-- Data for processing follows --

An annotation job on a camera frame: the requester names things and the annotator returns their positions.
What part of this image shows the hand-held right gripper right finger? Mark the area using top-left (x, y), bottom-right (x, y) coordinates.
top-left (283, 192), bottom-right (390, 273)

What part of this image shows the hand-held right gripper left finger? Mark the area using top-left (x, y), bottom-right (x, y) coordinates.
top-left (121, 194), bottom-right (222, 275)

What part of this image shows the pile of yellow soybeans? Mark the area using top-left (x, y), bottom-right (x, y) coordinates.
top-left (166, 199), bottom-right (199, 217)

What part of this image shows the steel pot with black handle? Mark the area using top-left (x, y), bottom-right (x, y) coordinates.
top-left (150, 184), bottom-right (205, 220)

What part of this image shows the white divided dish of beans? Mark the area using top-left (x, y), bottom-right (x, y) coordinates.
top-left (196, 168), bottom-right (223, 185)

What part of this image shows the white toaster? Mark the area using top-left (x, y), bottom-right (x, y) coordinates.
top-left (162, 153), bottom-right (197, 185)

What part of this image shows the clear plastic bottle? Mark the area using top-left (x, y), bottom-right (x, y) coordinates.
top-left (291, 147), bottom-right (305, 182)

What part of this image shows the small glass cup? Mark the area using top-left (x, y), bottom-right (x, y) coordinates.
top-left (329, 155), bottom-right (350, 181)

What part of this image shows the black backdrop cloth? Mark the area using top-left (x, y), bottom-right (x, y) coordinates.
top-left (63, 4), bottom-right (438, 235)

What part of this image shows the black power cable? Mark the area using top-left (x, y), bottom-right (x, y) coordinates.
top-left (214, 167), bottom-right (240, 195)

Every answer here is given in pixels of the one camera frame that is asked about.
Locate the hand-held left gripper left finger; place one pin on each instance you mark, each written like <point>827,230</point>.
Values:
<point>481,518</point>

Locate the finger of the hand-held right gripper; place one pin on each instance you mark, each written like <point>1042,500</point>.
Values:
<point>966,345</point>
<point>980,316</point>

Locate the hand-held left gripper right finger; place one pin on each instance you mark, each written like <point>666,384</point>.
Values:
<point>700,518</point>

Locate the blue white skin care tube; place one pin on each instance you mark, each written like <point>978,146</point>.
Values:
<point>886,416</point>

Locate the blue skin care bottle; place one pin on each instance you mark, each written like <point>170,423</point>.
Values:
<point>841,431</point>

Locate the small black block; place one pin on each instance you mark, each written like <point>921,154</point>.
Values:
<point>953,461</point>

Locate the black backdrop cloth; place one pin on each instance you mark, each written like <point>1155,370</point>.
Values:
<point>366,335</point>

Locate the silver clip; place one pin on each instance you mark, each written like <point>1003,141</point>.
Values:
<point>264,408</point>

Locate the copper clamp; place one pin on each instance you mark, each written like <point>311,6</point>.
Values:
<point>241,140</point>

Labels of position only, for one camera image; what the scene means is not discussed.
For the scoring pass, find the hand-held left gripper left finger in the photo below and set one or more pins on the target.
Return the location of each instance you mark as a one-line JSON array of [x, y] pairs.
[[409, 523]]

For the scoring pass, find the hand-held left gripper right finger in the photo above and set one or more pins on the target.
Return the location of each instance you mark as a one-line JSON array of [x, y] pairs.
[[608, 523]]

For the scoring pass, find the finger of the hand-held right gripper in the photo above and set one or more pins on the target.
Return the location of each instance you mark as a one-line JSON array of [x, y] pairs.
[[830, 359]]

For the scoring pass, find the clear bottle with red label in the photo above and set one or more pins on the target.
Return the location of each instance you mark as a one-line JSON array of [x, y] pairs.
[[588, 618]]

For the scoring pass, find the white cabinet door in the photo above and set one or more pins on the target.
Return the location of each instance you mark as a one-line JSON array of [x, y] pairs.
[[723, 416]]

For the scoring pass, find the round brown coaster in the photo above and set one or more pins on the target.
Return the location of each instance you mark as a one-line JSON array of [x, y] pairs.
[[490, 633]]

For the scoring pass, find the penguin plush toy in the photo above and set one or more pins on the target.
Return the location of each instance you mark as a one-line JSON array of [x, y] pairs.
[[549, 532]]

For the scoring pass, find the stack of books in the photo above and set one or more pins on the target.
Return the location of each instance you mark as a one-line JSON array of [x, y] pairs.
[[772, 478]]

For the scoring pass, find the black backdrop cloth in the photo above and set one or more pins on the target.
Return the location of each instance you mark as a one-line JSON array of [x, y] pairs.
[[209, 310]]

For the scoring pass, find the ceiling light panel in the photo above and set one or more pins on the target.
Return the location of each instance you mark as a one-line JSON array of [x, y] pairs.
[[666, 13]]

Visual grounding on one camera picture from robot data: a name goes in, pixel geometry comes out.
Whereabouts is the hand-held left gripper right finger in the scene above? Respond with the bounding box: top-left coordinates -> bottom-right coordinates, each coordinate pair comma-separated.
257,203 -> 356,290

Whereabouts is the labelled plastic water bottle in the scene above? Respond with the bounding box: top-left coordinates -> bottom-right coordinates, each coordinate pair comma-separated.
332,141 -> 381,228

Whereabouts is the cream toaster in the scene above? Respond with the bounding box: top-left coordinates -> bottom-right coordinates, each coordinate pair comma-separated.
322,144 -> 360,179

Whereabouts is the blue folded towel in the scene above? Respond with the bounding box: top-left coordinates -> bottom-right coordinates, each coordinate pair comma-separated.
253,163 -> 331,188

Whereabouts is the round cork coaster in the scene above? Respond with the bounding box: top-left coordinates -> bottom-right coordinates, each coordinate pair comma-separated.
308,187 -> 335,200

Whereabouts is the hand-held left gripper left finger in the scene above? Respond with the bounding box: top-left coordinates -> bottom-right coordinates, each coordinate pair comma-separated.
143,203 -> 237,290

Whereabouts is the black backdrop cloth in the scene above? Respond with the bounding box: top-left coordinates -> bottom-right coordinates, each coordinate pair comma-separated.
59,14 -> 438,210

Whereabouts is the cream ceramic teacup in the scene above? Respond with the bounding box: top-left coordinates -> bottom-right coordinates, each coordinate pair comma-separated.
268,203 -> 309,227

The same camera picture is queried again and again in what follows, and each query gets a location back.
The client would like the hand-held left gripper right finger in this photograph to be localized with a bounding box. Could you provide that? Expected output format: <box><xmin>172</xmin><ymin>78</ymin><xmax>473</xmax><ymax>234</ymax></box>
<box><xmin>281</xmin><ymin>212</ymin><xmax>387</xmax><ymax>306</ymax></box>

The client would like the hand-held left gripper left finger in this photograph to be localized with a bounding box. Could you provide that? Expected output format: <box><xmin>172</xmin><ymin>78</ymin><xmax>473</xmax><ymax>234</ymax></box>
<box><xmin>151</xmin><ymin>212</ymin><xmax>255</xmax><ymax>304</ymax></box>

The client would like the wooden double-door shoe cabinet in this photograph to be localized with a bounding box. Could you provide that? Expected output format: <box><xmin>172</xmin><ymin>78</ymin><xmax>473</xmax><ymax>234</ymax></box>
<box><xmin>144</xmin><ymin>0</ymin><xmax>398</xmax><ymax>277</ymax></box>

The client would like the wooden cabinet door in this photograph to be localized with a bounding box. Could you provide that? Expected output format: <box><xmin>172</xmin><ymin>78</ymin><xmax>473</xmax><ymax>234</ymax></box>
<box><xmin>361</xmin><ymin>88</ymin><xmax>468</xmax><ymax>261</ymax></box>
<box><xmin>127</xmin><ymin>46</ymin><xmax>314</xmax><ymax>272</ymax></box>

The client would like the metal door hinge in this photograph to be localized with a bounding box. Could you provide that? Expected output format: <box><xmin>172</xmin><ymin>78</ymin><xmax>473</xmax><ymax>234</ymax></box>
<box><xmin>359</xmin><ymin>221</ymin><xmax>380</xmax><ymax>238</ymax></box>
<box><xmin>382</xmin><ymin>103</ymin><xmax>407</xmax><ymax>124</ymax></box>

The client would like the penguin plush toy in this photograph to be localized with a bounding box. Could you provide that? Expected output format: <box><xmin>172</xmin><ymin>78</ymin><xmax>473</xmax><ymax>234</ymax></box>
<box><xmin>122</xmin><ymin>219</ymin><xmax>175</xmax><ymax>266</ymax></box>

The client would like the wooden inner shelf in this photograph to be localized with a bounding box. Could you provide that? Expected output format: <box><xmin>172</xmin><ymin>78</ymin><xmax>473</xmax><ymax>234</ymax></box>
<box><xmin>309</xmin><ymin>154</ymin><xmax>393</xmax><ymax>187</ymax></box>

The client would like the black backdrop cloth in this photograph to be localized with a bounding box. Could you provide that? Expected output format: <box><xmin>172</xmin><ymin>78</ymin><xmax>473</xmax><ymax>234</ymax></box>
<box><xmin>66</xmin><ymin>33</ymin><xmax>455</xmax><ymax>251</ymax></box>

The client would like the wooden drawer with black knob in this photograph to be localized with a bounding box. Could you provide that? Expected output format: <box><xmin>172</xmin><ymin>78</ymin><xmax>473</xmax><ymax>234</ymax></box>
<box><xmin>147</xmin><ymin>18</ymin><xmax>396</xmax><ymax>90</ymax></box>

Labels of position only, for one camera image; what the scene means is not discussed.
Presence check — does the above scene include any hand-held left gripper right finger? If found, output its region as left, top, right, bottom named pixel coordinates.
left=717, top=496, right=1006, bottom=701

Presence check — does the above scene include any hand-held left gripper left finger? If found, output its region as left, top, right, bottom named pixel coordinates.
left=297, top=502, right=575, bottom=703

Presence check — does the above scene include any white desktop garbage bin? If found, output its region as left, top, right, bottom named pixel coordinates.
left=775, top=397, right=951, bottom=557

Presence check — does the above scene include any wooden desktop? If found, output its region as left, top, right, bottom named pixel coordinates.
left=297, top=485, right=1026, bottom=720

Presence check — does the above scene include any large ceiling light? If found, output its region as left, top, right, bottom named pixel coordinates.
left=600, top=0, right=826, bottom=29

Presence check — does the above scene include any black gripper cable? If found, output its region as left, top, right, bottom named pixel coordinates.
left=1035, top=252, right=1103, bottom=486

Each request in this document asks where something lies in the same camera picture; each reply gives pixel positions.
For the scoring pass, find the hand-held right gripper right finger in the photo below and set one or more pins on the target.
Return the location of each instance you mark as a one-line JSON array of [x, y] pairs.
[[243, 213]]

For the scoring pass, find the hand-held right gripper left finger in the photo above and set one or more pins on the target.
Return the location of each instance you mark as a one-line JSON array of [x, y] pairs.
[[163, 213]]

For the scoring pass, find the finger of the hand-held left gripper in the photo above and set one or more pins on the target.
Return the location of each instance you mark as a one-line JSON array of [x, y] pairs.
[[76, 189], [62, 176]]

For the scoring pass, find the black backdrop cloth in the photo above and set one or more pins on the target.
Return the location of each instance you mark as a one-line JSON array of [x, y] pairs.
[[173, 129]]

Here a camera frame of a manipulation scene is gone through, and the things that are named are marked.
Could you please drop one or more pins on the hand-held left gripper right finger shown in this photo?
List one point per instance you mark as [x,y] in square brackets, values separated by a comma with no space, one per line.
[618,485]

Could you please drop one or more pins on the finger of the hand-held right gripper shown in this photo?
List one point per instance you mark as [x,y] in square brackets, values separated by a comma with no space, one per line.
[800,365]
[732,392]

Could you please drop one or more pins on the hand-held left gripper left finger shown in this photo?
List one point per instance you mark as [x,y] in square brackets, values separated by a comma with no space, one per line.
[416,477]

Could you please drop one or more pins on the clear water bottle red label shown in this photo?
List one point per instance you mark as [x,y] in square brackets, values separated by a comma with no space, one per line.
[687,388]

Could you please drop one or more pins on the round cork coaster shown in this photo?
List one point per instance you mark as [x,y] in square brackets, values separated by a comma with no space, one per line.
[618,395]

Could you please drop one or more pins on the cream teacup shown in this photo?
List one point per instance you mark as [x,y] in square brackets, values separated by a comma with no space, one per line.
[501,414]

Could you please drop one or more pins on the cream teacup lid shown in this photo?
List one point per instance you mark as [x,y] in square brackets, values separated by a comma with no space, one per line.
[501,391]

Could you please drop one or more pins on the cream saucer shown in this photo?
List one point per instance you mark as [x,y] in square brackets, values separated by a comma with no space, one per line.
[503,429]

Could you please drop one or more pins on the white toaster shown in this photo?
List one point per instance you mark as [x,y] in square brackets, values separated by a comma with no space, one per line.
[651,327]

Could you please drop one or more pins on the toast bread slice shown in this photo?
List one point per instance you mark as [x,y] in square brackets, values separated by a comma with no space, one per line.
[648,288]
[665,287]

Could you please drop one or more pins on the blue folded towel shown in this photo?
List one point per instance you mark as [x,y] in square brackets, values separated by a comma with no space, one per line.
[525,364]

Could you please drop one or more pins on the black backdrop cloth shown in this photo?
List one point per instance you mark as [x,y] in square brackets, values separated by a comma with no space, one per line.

-- Data for processing concluded --

Pull every line containing the string "plush" out of the data above and copy it.

Answer to this task:
For the scoring pass, find the penguin plush toy in the photo above and set one or more pins on the target.
The client would like the penguin plush toy in this photograph to be localized with a bounding box. Could you provide that? Expected output format: <box><xmin>172</xmin><ymin>78</ymin><xmax>473</xmax><ymax>234</ymax></box>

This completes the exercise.